For the Indians, the loss of Scott Kazmir comes as a blow to a team that could hardly afford to lose a member of its starting pitching staff, but was far from unexpected. The Indians were in a precarious situation of having to make a decision on Kazmir that was likely to have more bad endings than good. While he was reliable throughout 2013, there is no guarantee it would continue into 2014 and beyond. To commit multiple years and big dollars to a player that could just as likely be back out of baseball if the injury bug bites again was too big of a risk.

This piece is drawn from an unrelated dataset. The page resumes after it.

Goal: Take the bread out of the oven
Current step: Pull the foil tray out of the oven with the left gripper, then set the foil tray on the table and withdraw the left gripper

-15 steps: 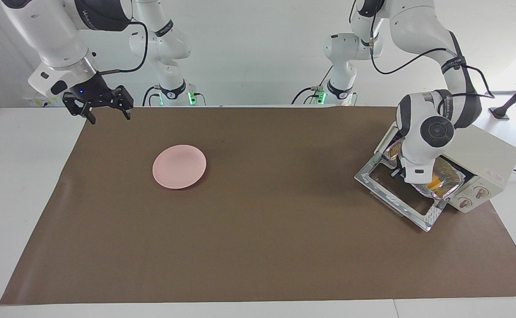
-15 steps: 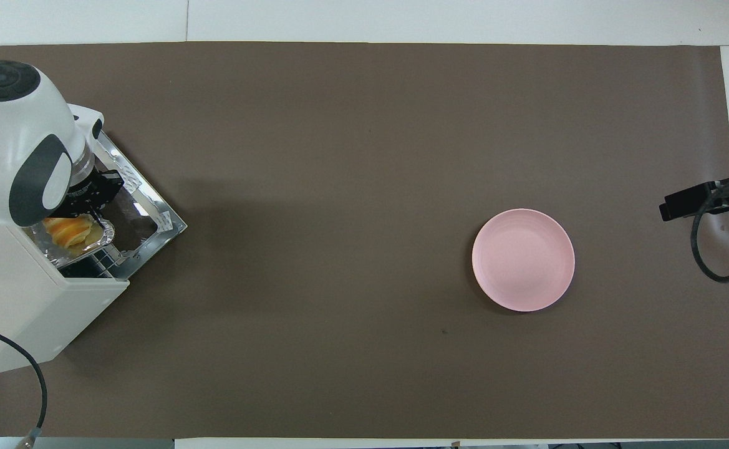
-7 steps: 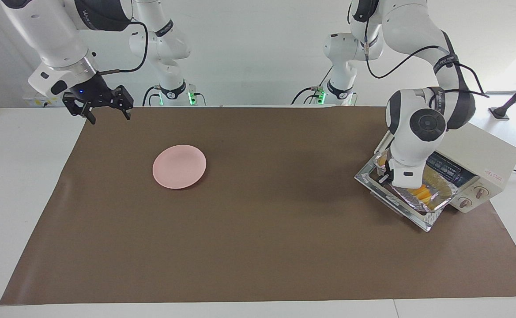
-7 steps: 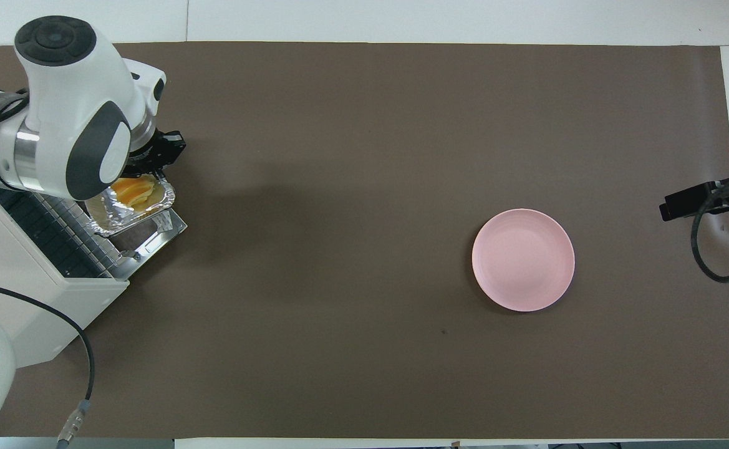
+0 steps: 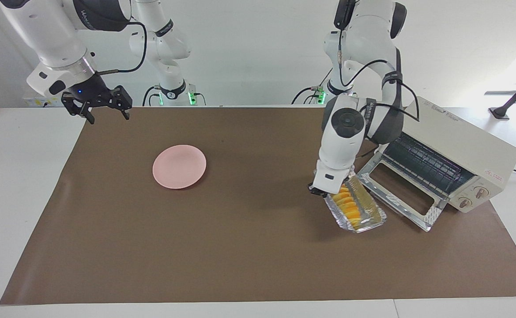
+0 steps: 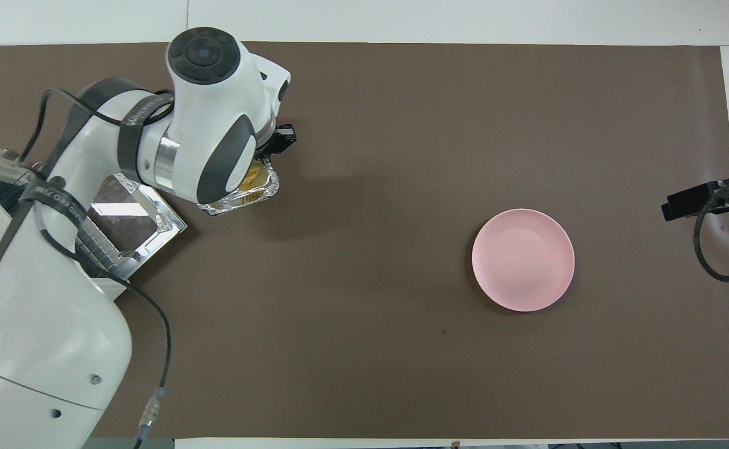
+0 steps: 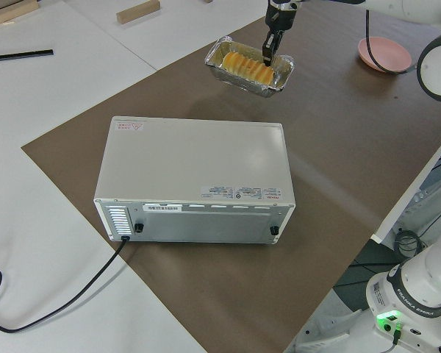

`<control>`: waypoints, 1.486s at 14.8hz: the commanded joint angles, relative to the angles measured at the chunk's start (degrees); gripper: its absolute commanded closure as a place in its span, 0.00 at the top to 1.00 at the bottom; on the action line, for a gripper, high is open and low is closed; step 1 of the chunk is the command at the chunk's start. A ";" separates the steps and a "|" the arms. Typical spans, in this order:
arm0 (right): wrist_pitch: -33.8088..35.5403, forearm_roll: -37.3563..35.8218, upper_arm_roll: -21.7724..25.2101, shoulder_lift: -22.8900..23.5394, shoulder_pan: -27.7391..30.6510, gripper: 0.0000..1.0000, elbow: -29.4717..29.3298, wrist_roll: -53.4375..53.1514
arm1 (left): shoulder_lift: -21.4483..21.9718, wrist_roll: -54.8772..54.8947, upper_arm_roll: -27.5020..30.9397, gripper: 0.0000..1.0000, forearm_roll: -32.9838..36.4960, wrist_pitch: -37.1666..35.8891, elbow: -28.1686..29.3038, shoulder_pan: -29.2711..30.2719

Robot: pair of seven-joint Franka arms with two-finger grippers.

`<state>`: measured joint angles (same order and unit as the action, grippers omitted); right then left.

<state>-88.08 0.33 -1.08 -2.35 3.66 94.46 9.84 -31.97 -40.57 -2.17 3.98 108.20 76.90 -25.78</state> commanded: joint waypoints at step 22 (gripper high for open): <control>0.54 -0.33 -0.15 -0.46 0.39 1.00 0.29 -0.17 | -15.75 -5.84 1.55 0.00 -1.25 4.56 -15.55 -18.43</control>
<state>-88.08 0.33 -1.00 -2.35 3.66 94.46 9.84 -46.43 -45.98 -1.28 3.64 110.88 61.64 -43.82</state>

Aiding in Kazmir’s value on the open market was the failure by the Indians to provide him with a one year, $14.1-million qualifying offer. As a result, any team that signed Kazmir this winter, in this case the A’s, is not forced to offer up a draft pick as compensation. But again, the off-chance that Kazmir would accept $14-million for a one year deal was too rich for the Indians to risk.
The loss of Scott Kazmir leaves the Indians looking to fill an empty spot in their starting rotation. Internally, they could fill the spot with either Josh Tomlin or Trevor Bauer. Externally, the Indians could consider options such as Bartolo Colon (unlikely to re-sign with Oakland now that they have Kazmir), Roy Halladay on a one year flyer, or maybe even A.J Burnett or Jake Westbrook.
There is also the possibility that the Indians will make a trade in order to acquire another front of the rotation starter. With the current state of their minor league system and some of the names already on the big league roster, they could put together a favorable package to pry an upper level pitcher away from another team. We saw for a fact yesterday evening when the Nationals acquired Doug Fister from the Tigers that it may not take a king’s ransom to acquire a serviceable #2 or #3 starter.
Regardless, the loss of Scott Kazmir is a blow to the Indians and makes it more difficult for them to make another run to the postseason as things stand today. Luckily, they have plenty of time to figure this out.
As for Kazmir, he provided us with a great story to cover back during spring training and throughout the 2013 season. We wish him nothing but the best as he looks to continue his rebirth with the Oakland A’s.